TO DO: Pull every line containing "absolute" from the entries.

DATA FOR THE TASK:
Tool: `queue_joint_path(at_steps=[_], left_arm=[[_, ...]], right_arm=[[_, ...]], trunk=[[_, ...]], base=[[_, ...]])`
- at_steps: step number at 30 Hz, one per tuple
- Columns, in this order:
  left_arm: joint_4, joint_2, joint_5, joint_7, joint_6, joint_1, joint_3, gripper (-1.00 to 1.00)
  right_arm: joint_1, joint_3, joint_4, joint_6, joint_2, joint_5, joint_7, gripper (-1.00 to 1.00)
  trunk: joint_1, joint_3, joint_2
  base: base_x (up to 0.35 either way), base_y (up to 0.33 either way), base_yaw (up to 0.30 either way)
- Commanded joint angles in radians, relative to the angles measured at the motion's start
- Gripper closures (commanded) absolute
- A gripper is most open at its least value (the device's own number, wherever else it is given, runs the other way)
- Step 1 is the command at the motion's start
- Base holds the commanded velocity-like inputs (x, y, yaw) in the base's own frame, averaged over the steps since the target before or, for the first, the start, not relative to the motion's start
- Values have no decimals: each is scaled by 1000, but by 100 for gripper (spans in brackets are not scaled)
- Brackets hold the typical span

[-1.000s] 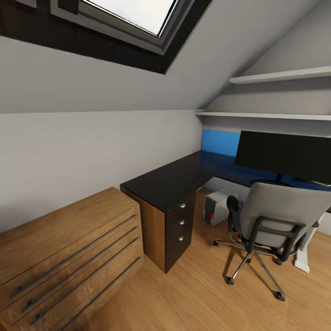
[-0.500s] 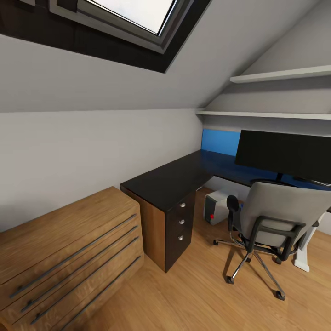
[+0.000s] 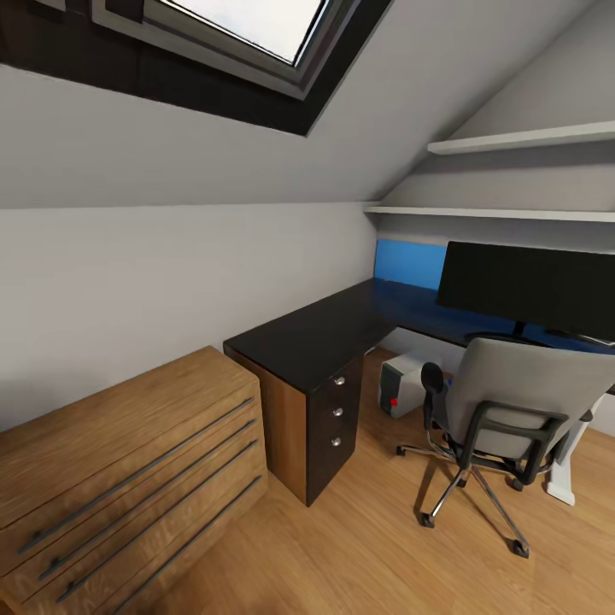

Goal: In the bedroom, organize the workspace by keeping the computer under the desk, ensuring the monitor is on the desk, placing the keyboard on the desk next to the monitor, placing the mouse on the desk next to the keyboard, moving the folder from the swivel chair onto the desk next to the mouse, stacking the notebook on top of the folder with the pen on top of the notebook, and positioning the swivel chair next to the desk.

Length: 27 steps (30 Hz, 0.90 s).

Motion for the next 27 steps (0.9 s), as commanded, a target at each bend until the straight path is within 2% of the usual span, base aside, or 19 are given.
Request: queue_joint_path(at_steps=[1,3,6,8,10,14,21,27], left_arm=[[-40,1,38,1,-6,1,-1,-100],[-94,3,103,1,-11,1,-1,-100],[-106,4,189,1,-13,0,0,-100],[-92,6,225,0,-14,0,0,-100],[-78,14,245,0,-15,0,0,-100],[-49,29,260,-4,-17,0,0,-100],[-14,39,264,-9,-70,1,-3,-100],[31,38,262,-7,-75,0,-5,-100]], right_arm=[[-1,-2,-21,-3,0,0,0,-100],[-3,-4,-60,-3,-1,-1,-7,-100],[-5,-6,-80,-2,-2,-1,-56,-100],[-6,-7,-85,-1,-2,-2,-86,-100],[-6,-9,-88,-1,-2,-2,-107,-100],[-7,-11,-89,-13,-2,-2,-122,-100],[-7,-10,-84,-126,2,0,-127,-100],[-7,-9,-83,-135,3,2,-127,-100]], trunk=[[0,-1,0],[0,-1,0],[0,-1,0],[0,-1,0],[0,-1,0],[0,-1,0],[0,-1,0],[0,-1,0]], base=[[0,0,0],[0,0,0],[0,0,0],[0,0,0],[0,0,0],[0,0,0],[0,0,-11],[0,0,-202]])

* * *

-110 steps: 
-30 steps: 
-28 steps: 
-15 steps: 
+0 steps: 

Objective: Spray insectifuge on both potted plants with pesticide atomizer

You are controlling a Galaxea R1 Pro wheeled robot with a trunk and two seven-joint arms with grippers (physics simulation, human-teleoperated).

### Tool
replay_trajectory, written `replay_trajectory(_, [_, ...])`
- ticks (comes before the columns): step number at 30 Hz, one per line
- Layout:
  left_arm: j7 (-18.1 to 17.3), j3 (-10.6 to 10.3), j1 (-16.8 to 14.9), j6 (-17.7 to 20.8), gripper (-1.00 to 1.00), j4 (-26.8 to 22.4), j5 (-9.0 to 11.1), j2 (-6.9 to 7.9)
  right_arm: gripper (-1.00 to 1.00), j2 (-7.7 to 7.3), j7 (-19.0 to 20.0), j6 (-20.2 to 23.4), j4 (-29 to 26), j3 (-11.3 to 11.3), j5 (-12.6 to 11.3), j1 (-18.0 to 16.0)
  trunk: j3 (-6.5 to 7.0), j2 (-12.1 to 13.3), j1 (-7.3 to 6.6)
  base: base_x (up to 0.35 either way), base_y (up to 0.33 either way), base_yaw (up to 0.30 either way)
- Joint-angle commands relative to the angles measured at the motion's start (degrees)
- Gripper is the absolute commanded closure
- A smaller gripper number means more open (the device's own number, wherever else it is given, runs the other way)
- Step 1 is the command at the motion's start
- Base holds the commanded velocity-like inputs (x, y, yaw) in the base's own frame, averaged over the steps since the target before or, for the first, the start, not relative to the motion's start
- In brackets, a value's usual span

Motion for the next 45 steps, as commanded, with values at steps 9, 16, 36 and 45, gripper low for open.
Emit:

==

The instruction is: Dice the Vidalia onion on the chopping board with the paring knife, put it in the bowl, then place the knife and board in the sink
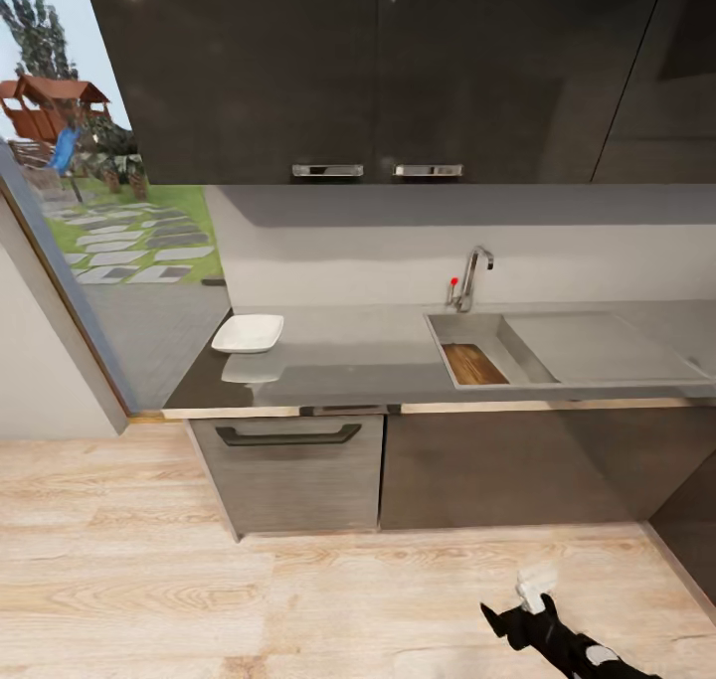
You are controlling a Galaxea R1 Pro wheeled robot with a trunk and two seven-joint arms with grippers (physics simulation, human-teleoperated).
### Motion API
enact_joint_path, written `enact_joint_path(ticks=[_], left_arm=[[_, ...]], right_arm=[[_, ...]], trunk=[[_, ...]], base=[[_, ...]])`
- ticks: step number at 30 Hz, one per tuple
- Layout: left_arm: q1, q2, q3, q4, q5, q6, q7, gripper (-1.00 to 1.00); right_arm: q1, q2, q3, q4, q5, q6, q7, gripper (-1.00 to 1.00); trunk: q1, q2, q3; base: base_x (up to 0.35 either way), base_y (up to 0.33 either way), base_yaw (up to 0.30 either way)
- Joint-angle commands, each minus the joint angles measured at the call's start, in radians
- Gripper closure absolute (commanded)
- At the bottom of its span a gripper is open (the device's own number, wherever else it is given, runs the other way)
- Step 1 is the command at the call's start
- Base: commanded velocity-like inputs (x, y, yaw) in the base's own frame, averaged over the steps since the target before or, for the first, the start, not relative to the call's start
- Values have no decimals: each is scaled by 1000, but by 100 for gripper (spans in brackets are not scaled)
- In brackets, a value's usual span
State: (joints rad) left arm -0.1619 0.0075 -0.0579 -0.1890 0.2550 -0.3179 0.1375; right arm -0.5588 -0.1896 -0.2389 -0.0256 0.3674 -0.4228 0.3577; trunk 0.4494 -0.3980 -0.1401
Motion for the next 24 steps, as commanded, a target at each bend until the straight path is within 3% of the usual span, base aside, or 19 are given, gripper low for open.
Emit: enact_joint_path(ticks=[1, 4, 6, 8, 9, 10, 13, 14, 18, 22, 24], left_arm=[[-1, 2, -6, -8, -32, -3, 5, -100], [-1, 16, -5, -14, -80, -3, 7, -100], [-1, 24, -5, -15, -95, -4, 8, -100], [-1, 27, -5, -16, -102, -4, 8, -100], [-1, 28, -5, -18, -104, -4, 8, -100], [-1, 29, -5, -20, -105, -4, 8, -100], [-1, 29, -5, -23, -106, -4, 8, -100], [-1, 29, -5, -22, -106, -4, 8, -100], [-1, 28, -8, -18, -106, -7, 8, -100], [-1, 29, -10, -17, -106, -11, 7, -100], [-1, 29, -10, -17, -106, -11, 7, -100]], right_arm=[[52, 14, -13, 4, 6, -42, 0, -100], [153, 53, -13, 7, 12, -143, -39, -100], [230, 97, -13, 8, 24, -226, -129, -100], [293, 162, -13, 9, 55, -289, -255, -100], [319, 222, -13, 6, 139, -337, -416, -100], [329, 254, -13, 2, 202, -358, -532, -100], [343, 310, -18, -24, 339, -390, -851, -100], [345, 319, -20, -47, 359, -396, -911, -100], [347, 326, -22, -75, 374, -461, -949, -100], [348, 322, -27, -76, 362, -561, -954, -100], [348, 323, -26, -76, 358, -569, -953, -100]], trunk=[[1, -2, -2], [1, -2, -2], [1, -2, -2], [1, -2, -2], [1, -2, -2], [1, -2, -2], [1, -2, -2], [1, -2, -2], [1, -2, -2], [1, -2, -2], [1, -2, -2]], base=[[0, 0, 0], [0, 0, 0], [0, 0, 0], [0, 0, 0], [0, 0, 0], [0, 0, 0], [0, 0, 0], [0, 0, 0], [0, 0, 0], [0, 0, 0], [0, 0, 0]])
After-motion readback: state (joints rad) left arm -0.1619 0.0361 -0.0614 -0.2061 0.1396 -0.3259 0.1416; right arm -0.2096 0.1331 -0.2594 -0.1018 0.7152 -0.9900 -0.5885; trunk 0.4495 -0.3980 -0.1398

SOLUTION FOR THIS PROBLEM:
- Gripper closures (commanded) absolute
- Gripper is the absolute commanded closure
- Gripper closure absolute (commanded)

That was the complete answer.